The Agent AI Blog

“2025 to AI Is Like 1995 to the Internet”: What It Takes to Build Agents That Work

Written by Kyle James | Jan 14, 2026 2:55:16 PM

Sitting down with Jason Burke on the PROMPTED: Builder Stories podcast felt less like a standard interview and more like a guided tour through how thoughtful builders are approaching AI right now. Jason is the founder of All Stage, an InvestTech platform focused on improving early-stage investing and fundraising. But more than that, he is a lifelong product thinker who has spent years observing how people work, where friction shows up, and how technology can remove it.

That background makes his perspective on AI agents especially compelling. Jason is not chasing novelty. He is building tools that people actually use.

A Builder and an Investor

Jason describes his initial motivation for building AI agents "selfish." He's a product builder and an investor, and he wanted to understand what agents really were and what they could realistically do. As an investor, he needed to speak the language of AI fluently. As a builder, he wanted to get his hands dirty and learn through experimentation.

That dual role gave him a rare vantage point. He understands both the excitement and the skepticism surrounding AI. More importantly, he understands the operational realities that determine whether a tool becomes useful or just interesting.

His curiosity accelerated when he began exploring Agent.ai and experimenting with agent building firsthand. What started as exploration quickly became a serious part of how he thinks about product, workflows, and decision making.

What Makes an Agent an Agent

Jason has a clear and practical definition of an AI agent. At its core, an agent is a software capability that uses multiple tools and takes action to complete a task. That framing is important. It shifts the conversation away from hype and toward utility.

Agents aren't just chat interfaces. They're systems that can gather information, analyze it, connect to other tools, and produce outcomes that would otherwise require significant manual effort. That perspective shapes everything Jason builds.

Inside All Stage, agents support founders and investors by helping them analyze investment opportunities, understand markets, identify competitors, and anticipate diligence questions. These are tasks that traditionally take weeks of research and coordination. With agents, much of that work can happen in minutes.

The goal is not to replace human judgment. The goal is to reduce cognitive load and opportunity cost so people can spend more time thinking strategically and less time assembling information.

Why This Space Needed Innovation

One of the strongest themes from Jason’s story is the lack of innovation in early-stage investing workflows. Fundraising is still dominated by static pitch decks, outdated processes, and manual effort. Founders often describe it as a necessary evil.

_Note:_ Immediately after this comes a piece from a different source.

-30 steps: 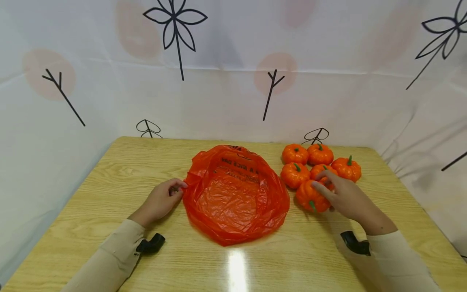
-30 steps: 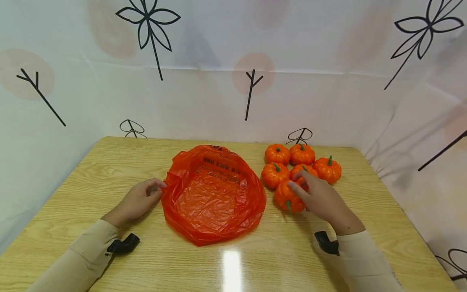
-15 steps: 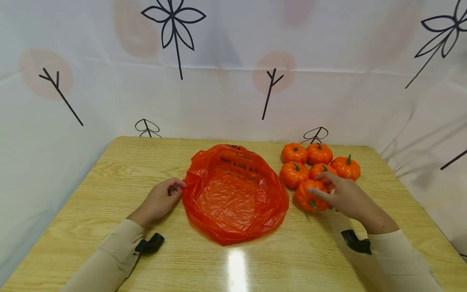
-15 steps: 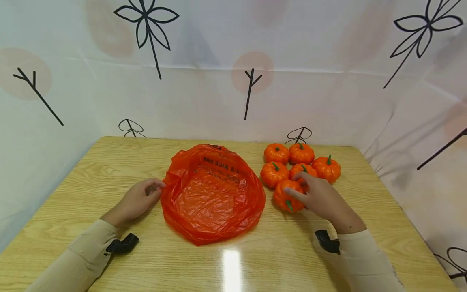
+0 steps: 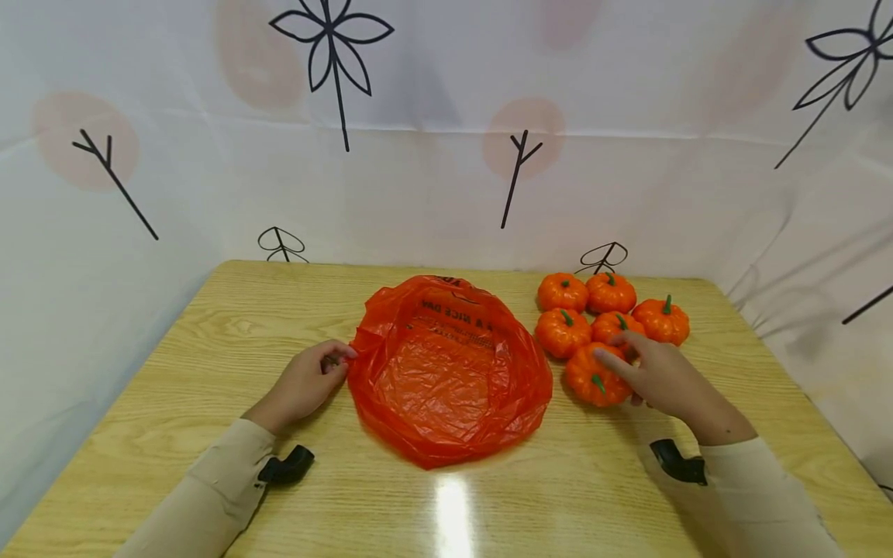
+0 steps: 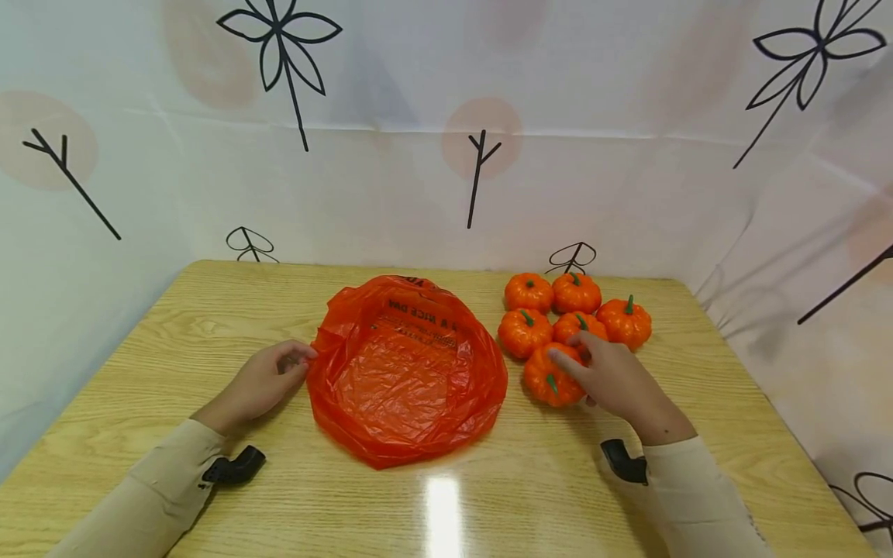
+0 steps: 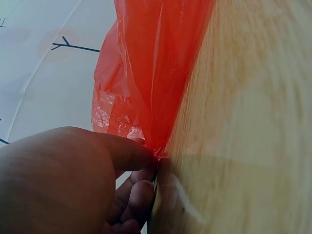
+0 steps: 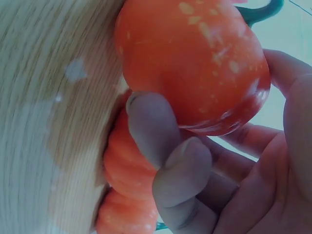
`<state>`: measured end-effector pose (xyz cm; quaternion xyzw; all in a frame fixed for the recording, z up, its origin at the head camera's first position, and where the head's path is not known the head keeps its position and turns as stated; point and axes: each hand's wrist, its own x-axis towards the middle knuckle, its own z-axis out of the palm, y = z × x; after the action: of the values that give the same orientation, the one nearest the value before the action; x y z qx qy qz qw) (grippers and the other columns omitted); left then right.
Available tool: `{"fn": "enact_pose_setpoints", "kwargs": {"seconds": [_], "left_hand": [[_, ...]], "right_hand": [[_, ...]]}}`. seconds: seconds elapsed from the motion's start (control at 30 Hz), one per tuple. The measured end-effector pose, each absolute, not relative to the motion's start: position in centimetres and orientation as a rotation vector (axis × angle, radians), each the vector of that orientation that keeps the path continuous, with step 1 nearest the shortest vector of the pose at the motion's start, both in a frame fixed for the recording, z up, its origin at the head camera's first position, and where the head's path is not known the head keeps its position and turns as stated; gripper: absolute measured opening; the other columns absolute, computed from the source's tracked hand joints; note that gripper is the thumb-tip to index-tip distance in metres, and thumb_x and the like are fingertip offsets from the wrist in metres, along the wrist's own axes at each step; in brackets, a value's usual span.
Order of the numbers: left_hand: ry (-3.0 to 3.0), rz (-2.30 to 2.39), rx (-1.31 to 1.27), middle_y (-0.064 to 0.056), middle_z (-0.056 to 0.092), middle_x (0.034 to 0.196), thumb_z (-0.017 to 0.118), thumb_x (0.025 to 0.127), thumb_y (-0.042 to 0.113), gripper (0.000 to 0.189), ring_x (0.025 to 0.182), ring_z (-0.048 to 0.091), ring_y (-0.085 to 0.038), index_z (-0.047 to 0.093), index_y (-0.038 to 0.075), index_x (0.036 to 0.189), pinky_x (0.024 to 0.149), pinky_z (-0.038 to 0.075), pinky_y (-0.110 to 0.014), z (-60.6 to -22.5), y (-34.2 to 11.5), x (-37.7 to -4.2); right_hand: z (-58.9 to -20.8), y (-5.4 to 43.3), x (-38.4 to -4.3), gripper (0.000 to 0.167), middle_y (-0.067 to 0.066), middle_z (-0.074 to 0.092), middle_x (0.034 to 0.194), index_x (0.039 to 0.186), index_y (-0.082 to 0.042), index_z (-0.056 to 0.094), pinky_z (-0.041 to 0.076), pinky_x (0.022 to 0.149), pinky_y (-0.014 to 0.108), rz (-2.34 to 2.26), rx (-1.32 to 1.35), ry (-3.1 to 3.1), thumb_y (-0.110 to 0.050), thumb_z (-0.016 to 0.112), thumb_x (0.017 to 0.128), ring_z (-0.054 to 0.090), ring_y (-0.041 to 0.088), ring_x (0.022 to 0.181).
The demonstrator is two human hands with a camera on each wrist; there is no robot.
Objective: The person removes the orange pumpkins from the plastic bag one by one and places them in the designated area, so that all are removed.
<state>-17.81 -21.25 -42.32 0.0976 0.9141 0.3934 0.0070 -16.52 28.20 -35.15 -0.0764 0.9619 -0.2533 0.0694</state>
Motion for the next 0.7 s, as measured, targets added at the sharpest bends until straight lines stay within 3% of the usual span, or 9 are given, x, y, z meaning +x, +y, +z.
{"fn": "enact_pose_setpoints", "kwargs": {"seconds": [0.47,0.7], "left_hand": [[2.857,1.234,0.305,-0.004,0.065,0.095,0.059,0.099,0.009,0.016,0.079,0.054,-0.017,0.067,0.013,0.111,0.074,0.047,-0.028,-42.31,-21.22,-17.83],[2.858,1.232,0.304,-0.004,0.065,0.095,0.059,0.099,0.009,0.016,0.079,0.054,-0.017,0.067,0.013,0.111,0.073,0.047,-0.028,-42.31,-21.25,-17.80]], "right_hand": [[-35.47,28.39,-16.87,0.058,0.006,0.065,0.085,0.121,-0.004,0.058,0.048,0.051,0.033,-0.768,-0.198,2.864,-0.057,0.046,0.101,0.062,0.019,0.055],[-35.58,28.55,-16.89,0.063,0.004,0.062,0.070,0.124,0.000,0.057,0.049,0.051,0.034,-0.766,-0.176,2.858,-0.057,0.044,0.102,0.059,0.019,0.054]]}}
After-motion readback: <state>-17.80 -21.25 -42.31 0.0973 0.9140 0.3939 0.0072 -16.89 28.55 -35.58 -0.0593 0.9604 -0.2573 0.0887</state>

Jason saw that pain firsthand. As both a founder and an investor, he experienced how much time and energy was wasted preparing materials, answering repetitive questions, and managing inconsistent information. That frustration became the catalyst for All Stage.

By layering AI agents on top of the platform, Jason was able to introduce new capabilities that were previously impractical to build. Agents could analyze data more comprehensively, surface insights humans might miss, and prepare founders for conversations before they happened.

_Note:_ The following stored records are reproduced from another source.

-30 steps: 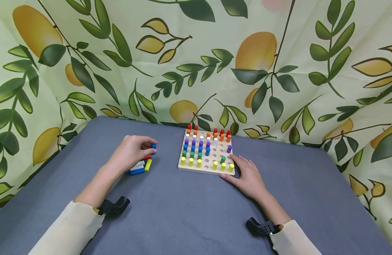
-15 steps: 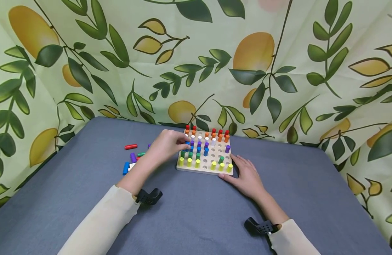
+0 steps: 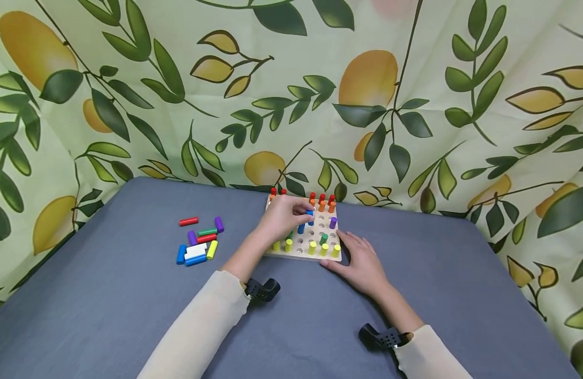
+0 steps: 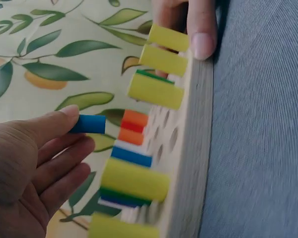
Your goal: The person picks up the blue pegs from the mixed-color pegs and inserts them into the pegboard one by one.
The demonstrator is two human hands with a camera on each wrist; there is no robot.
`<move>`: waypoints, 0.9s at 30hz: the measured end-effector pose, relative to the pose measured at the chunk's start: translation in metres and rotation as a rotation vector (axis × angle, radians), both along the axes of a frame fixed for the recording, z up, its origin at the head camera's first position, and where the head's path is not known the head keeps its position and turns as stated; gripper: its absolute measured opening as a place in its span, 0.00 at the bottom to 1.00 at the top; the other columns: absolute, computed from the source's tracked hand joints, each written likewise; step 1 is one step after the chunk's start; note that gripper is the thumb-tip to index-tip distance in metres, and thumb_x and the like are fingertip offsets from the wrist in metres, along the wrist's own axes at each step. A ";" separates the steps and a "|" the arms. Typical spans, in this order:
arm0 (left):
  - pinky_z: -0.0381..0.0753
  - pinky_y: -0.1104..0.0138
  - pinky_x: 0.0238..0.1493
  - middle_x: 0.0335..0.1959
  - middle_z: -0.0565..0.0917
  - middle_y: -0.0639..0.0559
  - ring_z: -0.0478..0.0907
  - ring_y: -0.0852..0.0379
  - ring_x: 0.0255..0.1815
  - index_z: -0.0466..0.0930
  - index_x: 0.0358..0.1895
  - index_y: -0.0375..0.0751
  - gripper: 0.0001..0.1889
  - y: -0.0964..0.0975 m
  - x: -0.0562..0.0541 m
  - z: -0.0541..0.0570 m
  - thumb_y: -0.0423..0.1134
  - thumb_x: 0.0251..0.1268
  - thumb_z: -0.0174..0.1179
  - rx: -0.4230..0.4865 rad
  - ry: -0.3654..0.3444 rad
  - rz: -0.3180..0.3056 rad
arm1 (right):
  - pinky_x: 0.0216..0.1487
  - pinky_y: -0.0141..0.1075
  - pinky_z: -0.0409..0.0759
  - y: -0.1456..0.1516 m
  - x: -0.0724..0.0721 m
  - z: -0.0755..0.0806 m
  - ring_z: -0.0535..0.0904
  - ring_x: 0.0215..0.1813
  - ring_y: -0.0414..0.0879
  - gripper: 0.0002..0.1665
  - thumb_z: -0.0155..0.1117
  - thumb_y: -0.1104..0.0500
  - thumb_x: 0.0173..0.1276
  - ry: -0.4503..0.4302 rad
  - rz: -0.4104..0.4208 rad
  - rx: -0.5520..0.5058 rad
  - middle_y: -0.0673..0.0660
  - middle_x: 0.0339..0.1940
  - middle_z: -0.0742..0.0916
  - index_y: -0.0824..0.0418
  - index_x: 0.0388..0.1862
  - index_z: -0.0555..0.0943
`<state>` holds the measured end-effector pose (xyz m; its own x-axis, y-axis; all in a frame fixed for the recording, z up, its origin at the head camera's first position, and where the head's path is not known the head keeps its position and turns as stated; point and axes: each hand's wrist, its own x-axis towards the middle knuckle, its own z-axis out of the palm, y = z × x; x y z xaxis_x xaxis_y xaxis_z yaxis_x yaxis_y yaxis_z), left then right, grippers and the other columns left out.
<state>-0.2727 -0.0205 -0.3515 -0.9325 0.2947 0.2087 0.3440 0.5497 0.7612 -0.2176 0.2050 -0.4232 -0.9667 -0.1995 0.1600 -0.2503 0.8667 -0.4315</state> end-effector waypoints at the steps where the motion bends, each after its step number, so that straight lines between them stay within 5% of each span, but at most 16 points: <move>1: 0.86 0.60 0.52 0.42 0.91 0.50 0.88 0.56 0.44 0.89 0.49 0.41 0.12 0.002 0.000 -0.002 0.38 0.65 0.69 0.000 0.001 0.000 | 0.80 0.62 0.54 0.000 0.001 -0.001 0.66 0.78 0.62 0.56 0.69 0.29 0.59 0.000 0.000 0.000 0.63 0.75 0.75 0.59 0.78 0.66; 6: 0.79 0.58 0.60 0.40 0.91 0.52 0.88 0.57 0.44 0.89 0.49 0.44 0.11 0.008 -0.005 -0.010 0.40 0.64 0.70 -0.066 0.023 0.008 | 0.80 0.62 0.55 -0.002 0.002 0.000 0.66 0.78 0.63 0.56 0.69 0.30 0.60 0.017 0.002 0.004 0.63 0.75 0.75 0.60 0.78 0.66; 13: 0.82 0.61 0.50 0.38 0.91 0.55 0.86 0.60 0.41 0.90 0.47 0.47 0.10 0.010 -0.009 -0.016 0.42 0.64 0.71 -0.146 0.032 0.035 | 0.80 0.62 0.55 -0.002 0.001 0.000 0.66 0.78 0.63 0.55 0.69 0.31 0.60 0.016 -0.004 0.003 0.63 0.75 0.75 0.60 0.78 0.66; 27: 0.82 0.59 0.52 0.40 0.91 0.53 0.86 0.57 0.44 0.89 0.47 0.46 0.09 0.015 -0.008 -0.022 0.41 0.66 0.69 -0.219 0.027 -0.020 | 0.80 0.61 0.55 -0.001 0.001 0.000 0.66 0.78 0.62 0.56 0.69 0.30 0.60 0.019 -0.002 0.014 0.64 0.74 0.75 0.60 0.78 0.66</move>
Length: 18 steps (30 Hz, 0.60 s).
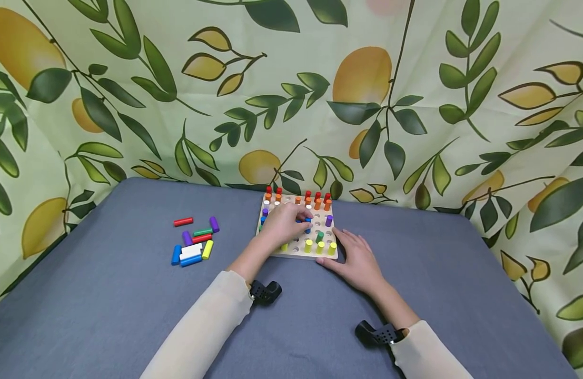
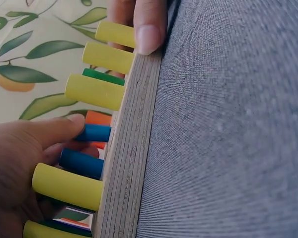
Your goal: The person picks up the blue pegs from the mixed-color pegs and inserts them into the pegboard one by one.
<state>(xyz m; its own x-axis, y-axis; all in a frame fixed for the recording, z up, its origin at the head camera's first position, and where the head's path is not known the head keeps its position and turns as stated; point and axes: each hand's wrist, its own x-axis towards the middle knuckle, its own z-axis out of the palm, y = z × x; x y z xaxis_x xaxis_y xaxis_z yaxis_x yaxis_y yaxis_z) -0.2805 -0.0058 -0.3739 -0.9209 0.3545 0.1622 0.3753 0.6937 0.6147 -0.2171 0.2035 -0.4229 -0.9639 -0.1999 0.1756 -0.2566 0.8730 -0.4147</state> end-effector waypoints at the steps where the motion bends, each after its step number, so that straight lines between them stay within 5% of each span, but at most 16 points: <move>1: 0.82 0.59 0.51 0.39 0.91 0.53 0.86 0.57 0.43 0.89 0.46 0.46 0.09 0.000 0.000 0.000 0.41 0.66 0.69 -0.007 0.007 -0.004 | 0.80 0.61 0.55 0.000 0.000 0.000 0.66 0.78 0.62 0.56 0.69 0.30 0.60 0.000 0.000 -0.002 0.64 0.74 0.75 0.60 0.78 0.66; 18: 0.82 0.60 0.52 0.42 0.90 0.52 0.84 0.57 0.46 0.89 0.48 0.45 0.11 -0.006 0.007 0.008 0.41 0.64 0.70 -0.120 0.040 -0.060 | 0.80 0.62 0.55 -0.001 0.001 0.000 0.66 0.78 0.63 0.55 0.69 0.31 0.61 0.004 0.000 0.001 0.64 0.75 0.75 0.61 0.78 0.66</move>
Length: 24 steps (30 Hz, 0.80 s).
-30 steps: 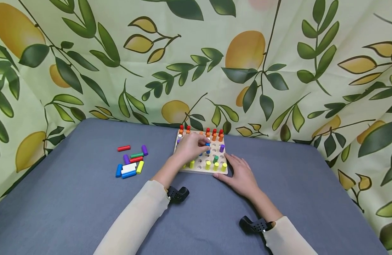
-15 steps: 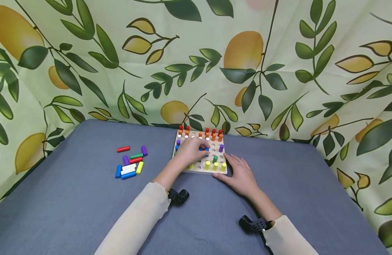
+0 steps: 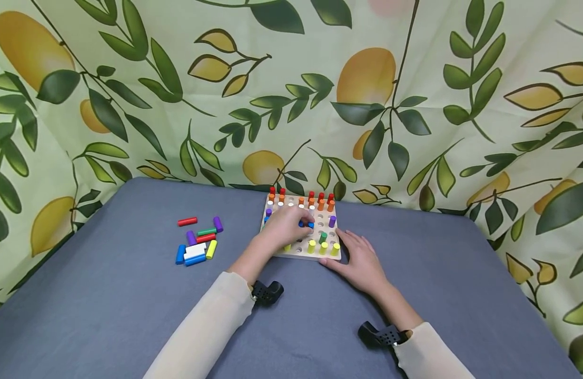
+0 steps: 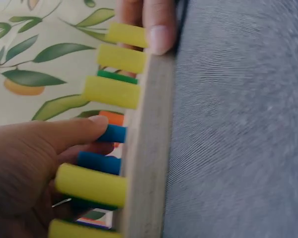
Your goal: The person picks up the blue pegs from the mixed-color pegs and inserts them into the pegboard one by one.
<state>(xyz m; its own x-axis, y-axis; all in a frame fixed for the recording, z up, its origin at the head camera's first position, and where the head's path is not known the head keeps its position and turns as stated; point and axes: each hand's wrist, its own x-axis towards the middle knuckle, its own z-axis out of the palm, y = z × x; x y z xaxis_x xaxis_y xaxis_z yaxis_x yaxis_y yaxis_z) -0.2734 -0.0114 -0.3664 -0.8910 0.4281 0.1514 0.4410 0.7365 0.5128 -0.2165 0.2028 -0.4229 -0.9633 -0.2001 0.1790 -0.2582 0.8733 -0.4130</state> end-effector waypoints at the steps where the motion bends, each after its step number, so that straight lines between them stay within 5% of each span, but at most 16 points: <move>1: 0.82 0.59 0.54 0.43 0.90 0.52 0.84 0.56 0.48 0.89 0.49 0.45 0.12 -0.001 0.001 0.000 0.41 0.64 0.70 0.002 -0.004 -0.003 | 0.80 0.62 0.55 0.000 0.000 0.000 0.66 0.78 0.63 0.55 0.69 0.31 0.61 -0.002 0.000 0.000 0.64 0.75 0.75 0.61 0.78 0.65; 6: 0.78 0.54 0.65 0.52 0.89 0.51 0.83 0.55 0.58 0.88 0.53 0.45 0.13 -0.010 0.009 0.005 0.43 0.68 0.67 -0.003 -0.017 -0.010 | 0.79 0.64 0.55 0.000 0.000 0.001 0.65 0.78 0.64 0.56 0.68 0.30 0.61 -0.022 -0.003 -0.005 0.65 0.75 0.74 0.59 0.79 0.65; 16: 0.84 0.55 0.55 0.53 0.89 0.52 0.84 0.53 0.57 0.88 0.54 0.46 0.13 -0.053 0.038 0.033 0.44 0.70 0.65 -0.081 0.076 0.042 | 0.79 0.63 0.55 0.001 -0.001 0.000 0.65 0.78 0.65 0.56 0.69 0.31 0.61 -0.007 -0.002 -0.002 0.68 0.74 0.74 0.62 0.78 0.65; 24: 0.84 0.53 0.55 0.50 0.90 0.50 0.86 0.51 0.54 0.88 0.52 0.45 0.12 -0.103 0.059 0.038 0.43 0.69 0.66 -0.152 0.158 0.076 | 0.79 0.64 0.54 0.001 -0.001 -0.001 0.64 0.78 0.66 0.57 0.69 0.31 0.61 -0.012 0.007 -0.009 0.68 0.75 0.73 0.62 0.79 0.64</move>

The response from users reinforced the value of this approach. Entrepreneurs consistently highlighted time savings as the biggest win. In the early days of a company, time is the most valuable resource. Anything that gives it back is meaningful.

Trust, Risk, and the Human Loop

Not all agent actions carry the same risk. Some tasks are purely informational and low stakes. Others involve decisions or actions that require a higher level of confidence.

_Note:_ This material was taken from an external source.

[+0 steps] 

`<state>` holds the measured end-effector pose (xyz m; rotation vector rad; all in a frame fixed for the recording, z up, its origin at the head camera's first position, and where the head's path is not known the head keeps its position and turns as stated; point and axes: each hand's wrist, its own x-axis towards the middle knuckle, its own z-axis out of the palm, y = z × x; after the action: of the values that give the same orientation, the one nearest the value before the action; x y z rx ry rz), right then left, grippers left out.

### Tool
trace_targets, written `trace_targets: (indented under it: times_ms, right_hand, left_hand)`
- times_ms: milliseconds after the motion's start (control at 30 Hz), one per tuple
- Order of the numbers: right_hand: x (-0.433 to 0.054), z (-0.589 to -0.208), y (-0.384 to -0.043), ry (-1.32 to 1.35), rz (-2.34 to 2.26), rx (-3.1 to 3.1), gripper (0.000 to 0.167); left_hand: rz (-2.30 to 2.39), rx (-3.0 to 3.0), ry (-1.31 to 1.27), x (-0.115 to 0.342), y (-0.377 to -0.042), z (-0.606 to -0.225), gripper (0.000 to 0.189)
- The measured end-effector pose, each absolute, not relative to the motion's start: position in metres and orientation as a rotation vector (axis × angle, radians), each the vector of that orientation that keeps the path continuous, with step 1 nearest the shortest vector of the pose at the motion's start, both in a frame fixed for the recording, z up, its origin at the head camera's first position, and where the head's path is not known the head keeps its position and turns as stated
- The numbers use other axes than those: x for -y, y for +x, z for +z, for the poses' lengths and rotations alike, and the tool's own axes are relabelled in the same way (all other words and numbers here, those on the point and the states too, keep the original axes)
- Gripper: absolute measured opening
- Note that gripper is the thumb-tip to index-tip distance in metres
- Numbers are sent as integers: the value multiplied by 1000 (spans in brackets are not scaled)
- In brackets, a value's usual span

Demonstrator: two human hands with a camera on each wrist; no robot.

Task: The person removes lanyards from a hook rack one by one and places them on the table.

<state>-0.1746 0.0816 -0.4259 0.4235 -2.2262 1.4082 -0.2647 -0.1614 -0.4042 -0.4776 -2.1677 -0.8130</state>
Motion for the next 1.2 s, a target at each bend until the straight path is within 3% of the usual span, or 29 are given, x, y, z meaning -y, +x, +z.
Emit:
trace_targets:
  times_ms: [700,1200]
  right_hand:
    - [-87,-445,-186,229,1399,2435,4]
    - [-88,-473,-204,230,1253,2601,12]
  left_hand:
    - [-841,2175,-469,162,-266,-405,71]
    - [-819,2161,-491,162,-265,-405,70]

Understanding that spectrum is critical for builders. Today, many agents excel at analysis and preparation. Over time, as trust increases and systems improve, agents will take on more autonomous action. But that progression must be intentional.

Jason’s approach emphasizes humans in the loop, especially for high-impact decisions. Agents should augment thinking, not override it. That balance is what makes them sustainable.

The Future Belongs to Builders

Jason is optimistic about where this is all heading. He believes the technical barriers to building agents are falling rapidly. What once required deep engineering expertise can now be done by curious, motivated individuals.

This democratization changes who gets to build. It opens the door for product managers, operators, founders, and even kids to create tools that improve their lives and work. The limiting factor is no longer access to technology. It's imagination and willingness to experiment.

His advice is "do not wait." Don't assume the tools need to be perfect. Start building now, even if the first version is rough. The learning comes from doing.